Eu faço que não com a cabeça

Marina Colasanti

O homem se aproxima no ponto de ônibus. Tem um papel na mão, lista, receita, não sei. Fala coisas que não entendo. Evito olhar o papel, evito olhar para ele, querendo afastá-lo com meu desinteresse. Quando percebo que quer dinheiro faço que não com a cabeça. E continuo fazendo não até que ele se afasta.

Moça, chama-me o chão. Não é o chão, é uma pessoa acocorada junto à parede. Estou com pressa, respondo sem falar.

Não quero que limpem meu vidro. Não preciso de canetas esferográficas. Não vou comprar loteria hoje, o bilhete caído não é um apelo da sorte, é uma malha a mais na vasta rede.

O umbigo ainda pendente, o bebê mole no calor, largado no colo da mãe, ao nível dos meus pés. Se eu comprar uma lata de leite em pó ela não terá água filtrada, não terá mamadeira, não terá nada para usar o leite. Então não compro.

Traço a cidade na reta dos meus passos, na fuga a tantas mãos. Mas é difícil enxergar, porque me falta um olho. No Pátio da Cidade só quero descansar de tudo o que me falta.

Então estendo a mão para pedir também. E nela cuspo. Tampo o olho que enxerga e vejo com o vazado. No Pátio sitiado as moscas fazem ninho, as varejeiras põem seus ovos, o corpo excrementa.

Vou eu no corredor das ruas.

Boa noite, sorrio para o porteiro da boate que me abre a porta.

Obrigada, sorrio para o chofer do táxi que me leva.

Até amanhã, despeço-me do maître que me serviu o jantar.

Eu tão gentil.

– Moça?… a senhora podia…

– Não posso.

– … dizer onde fica a “Praça XV”?

As mulheres, todos sabem, alugam criancinhas para pedir esmolas na rua. Então não dou esmola para as mulheres, que espancarão os meninos porque nada ganharam.

E as criancinhas, todos dizem, são pivetes em potencial. Então não dou esmolas, para que prossigam.

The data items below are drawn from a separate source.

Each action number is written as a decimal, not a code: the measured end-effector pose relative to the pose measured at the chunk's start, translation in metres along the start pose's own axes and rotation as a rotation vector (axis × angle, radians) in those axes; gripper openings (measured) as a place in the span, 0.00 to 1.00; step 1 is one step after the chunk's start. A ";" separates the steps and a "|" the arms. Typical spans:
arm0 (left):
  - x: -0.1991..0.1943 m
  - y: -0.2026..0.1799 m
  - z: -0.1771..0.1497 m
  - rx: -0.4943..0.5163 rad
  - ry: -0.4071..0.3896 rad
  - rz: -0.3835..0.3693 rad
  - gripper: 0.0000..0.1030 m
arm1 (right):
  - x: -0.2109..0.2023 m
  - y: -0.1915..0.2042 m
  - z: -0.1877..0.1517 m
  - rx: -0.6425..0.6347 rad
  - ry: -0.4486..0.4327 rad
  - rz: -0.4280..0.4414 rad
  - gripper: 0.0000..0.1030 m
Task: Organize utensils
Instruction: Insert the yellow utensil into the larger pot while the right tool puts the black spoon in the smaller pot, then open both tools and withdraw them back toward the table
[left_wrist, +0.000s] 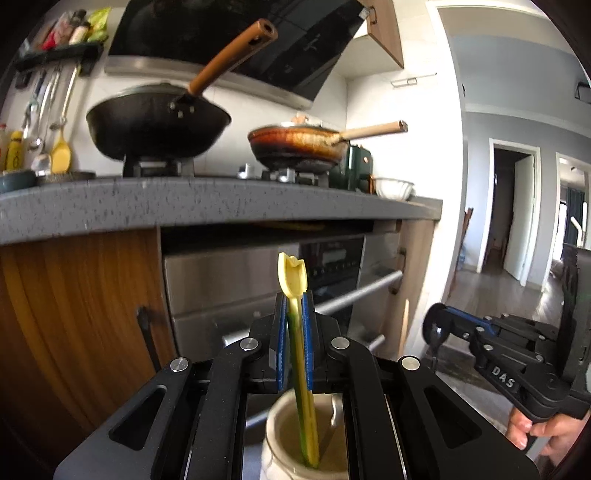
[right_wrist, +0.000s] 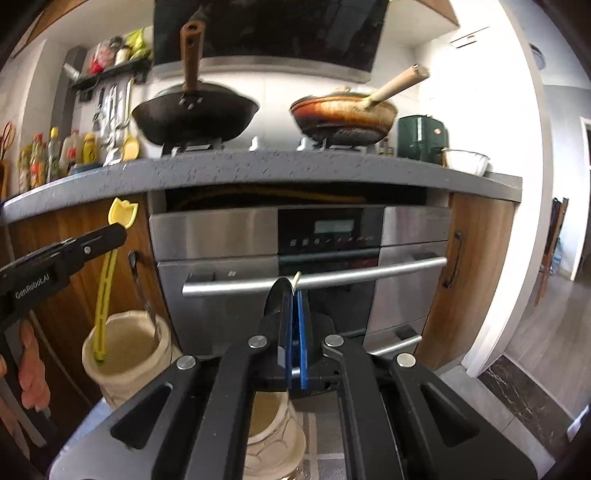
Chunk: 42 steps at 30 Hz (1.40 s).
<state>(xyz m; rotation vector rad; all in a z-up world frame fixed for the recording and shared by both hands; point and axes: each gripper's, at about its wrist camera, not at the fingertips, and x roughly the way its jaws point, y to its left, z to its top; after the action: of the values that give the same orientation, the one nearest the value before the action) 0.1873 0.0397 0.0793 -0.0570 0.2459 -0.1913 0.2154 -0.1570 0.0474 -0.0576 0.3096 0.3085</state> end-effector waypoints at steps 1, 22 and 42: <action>0.000 0.001 -0.002 -0.004 0.011 -0.005 0.09 | 0.001 0.002 -0.003 -0.010 0.013 0.011 0.02; -0.010 0.012 -0.030 0.009 0.176 -0.075 0.09 | 0.013 0.003 -0.028 0.023 0.210 0.102 0.03; -0.052 0.015 -0.025 -0.020 0.175 -0.040 0.78 | -0.051 -0.029 -0.019 0.114 0.173 0.132 0.80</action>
<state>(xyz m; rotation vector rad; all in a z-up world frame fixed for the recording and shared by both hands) 0.1347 0.0639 0.0657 -0.0648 0.4218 -0.2338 0.1727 -0.2013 0.0456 0.0494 0.5032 0.4171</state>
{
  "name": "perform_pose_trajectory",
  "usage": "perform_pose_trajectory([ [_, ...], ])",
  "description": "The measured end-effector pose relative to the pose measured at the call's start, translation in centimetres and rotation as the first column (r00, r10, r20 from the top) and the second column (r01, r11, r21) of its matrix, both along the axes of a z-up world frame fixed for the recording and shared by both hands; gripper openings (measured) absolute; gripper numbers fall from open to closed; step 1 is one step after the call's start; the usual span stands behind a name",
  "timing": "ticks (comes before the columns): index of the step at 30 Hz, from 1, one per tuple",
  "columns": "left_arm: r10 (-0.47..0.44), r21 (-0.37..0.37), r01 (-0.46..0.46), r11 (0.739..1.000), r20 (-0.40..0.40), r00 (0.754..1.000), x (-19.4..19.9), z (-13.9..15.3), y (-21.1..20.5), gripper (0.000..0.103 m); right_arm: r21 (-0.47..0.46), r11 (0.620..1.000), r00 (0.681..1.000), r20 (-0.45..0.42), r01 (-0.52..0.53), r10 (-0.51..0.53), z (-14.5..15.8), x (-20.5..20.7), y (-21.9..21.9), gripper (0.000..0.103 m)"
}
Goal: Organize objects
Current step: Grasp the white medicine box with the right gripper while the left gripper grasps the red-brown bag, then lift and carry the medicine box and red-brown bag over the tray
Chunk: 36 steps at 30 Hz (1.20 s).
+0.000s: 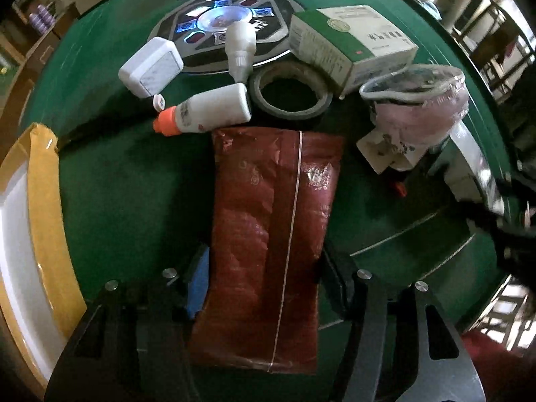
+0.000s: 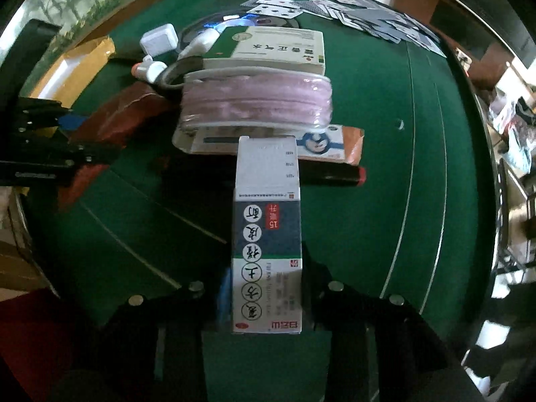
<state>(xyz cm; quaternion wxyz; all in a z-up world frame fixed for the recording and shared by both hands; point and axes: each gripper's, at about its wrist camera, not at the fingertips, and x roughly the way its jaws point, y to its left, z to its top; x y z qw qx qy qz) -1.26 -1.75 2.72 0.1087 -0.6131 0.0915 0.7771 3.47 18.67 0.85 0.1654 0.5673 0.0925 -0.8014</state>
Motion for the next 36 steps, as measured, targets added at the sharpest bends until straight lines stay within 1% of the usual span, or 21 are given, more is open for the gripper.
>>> perform_pose_trajectory([
  [2, 0.006, 0.002, -0.006, 1.000, -0.008, 1.000, 0.1, 0.0, 0.1, 0.057, -0.053, 0.998, 0.999, 0.002, 0.034, -0.034, 0.3, 0.7, -0.1, 0.033],
  [6, 0.033, 0.027, -0.032, 0.999, -0.016, 0.999, 0.2, 0.1, -0.2, 0.053, -0.112, 0.991, 0.998, -0.003, 0.067, -0.068, 1.1, 1.8, -0.3, 0.033],
  [13, 0.079, 0.096, -0.077, 0.992, -0.014, 0.997, 0.3, 0.5, -1.0, 0.045, -0.158, 0.983, 0.994, -0.039, 0.098, -0.106, 3.1, 2.3, 0.0, 0.033],
  [15, 0.084, 0.118, -0.082, 0.990, -0.015, 0.996, 0.1, 0.7, -0.9, 0.043, -0.165, 0.981, 0.993, -0.042, 0.103, -0.111, 3.4, 2.3, 0.1, 0.033],
  [18, 0.087, 0.133, -0.084, 0.988, -0.015, 0.996, 0.5, 0.8, -0.5, 0.042, -0.174, 0.979, 0.992, -0.048, 0.103, -0.113, 3.7, 2.3, 0.1, 0.033],
  [19, 0.088, 0.136, -0.085, 0.987, -0.017, 0.996, 0.7, 1.0, -1.3, 0.042, -0.175, 0.979, 0.992, -0.052, 0.102, -0.112, 3.8, 2.4, 0.1, 0.033],
  [22, 0.093, 0.141, -0.089, 0.986, -0.020, 0.995, 0.9, 1.3, -1.6, 0.042, -0.177, 0.979, 0.991, -0.065, 0.102, -0.115, 4.1, 2.5, 0.0, 0.033],
  [25, 0.102, 0.152, -0.097, 0.984, -0.023, 0.995, 1.4, 1.2, -0.5, 0.042, -0.188, 0.976, 0.990, -0.073, 0.107, -0.123, 4.4, 2.6, 0.2, 0.033],
  [27, 0.104, 0.155, -0.099, 0.983, -0.026, 0.994, 1.2, 1.5, -1.5, 0.042, -0.198, 0.974, 0.989, -0.072, 0.112, -0.129, 4.4, 2.5, 0.3, 0.033],
  [36, 0.120, 0.185, -0.112, 0.976, -0.033, 0.992, 1.1, 2.6, -2.1, 0.042, -0.227, 0.968, 0.990, -0.065, 0.105, -0.123, 4.4, 2.3, -0.3, 0.033],
])
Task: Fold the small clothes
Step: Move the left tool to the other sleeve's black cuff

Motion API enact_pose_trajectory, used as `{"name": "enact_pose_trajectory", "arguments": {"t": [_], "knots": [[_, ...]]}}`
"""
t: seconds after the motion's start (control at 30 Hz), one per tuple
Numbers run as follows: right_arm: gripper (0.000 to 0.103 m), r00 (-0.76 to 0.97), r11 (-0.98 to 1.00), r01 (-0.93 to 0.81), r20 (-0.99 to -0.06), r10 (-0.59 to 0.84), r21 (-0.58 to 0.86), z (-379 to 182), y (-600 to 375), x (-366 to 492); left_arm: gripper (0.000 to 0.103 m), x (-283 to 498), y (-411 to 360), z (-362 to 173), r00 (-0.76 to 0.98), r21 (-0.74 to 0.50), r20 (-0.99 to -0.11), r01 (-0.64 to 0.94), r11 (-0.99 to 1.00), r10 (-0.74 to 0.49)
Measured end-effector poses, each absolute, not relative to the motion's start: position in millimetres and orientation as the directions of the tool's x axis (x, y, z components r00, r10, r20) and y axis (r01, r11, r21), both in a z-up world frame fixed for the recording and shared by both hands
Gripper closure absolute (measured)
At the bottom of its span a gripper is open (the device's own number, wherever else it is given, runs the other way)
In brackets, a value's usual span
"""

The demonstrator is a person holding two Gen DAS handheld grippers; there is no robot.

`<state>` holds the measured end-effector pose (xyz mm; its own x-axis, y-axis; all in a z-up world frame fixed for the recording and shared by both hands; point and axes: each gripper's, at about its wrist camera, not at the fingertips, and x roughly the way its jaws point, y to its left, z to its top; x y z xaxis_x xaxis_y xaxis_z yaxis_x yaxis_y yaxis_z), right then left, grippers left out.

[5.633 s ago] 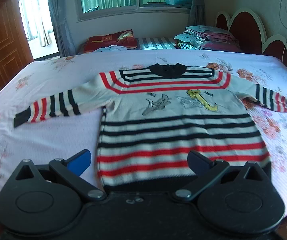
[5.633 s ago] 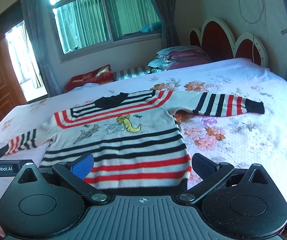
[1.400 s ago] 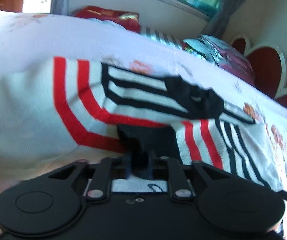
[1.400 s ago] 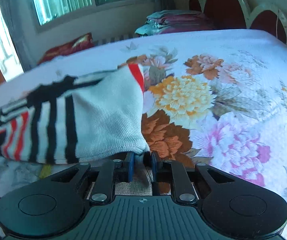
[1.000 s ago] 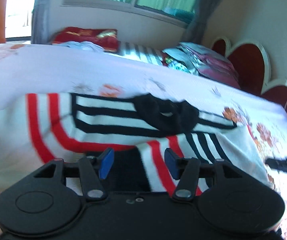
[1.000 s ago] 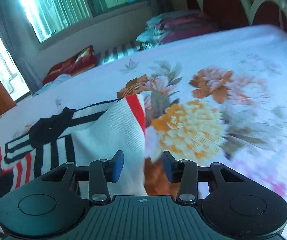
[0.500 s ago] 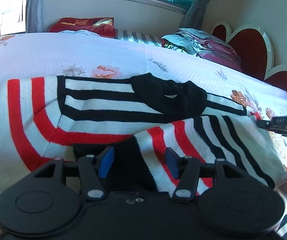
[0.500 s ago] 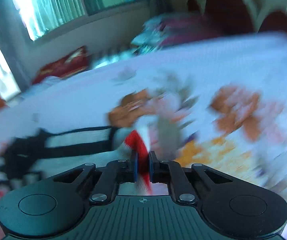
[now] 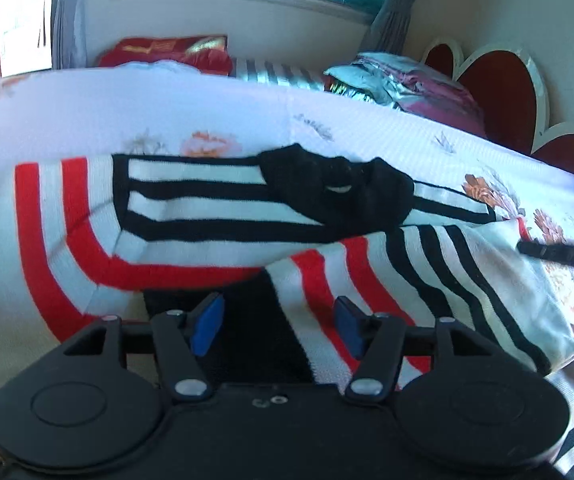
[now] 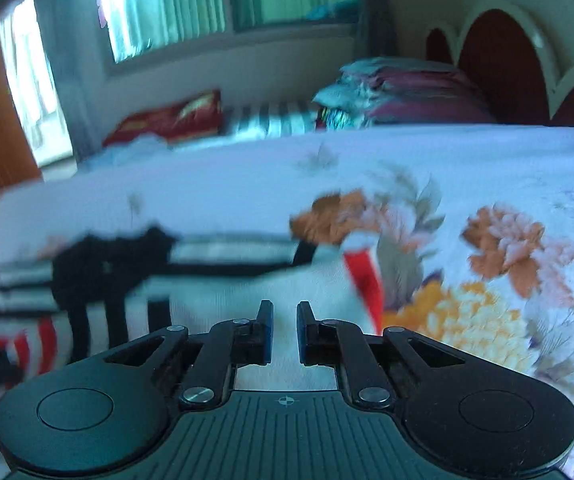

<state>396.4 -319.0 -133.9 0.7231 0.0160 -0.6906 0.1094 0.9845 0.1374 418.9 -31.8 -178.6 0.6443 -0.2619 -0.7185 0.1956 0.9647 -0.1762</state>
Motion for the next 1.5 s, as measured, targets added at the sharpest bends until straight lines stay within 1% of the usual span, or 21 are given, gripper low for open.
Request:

O cego vende lixas de unha que não compro porque corto com tesouras. E lâminas de barbear que não compro porque não tenho barba. E agulhas de costura, que não compro porque não são da marca que me agrada. Ou não vende nada, e não dou dinheiro, porque todo dia passo por ele e se eu der dinheiro todo dia não há dinheiro que chegue.

Alô? Aqui é do Orfanato, será que a senhora poderia…

Alô? Aqui é do Asilo, quem sabe, a senhora poderia…

Não posso. Não estou. Fecha a porta. Não atende. Madame está viajando. Aqui não mora ninguém com esse nome. Não viu o aviso na porta? Cuidado com o cão. Fale com o porteiro. Deixe recado. Passe outro dia.

O homem vem a mim no ponto de ônibus. Desvio o olhar fingindo que não estou com medo. Ele me olha e pede, sabendo que não vou dar, porque estou com cara de quem não vai dar. E eu faço que não com a cabeça. E eu o odeio por me levar a fazer não. E não. Faço não. Não. Com a cabeça.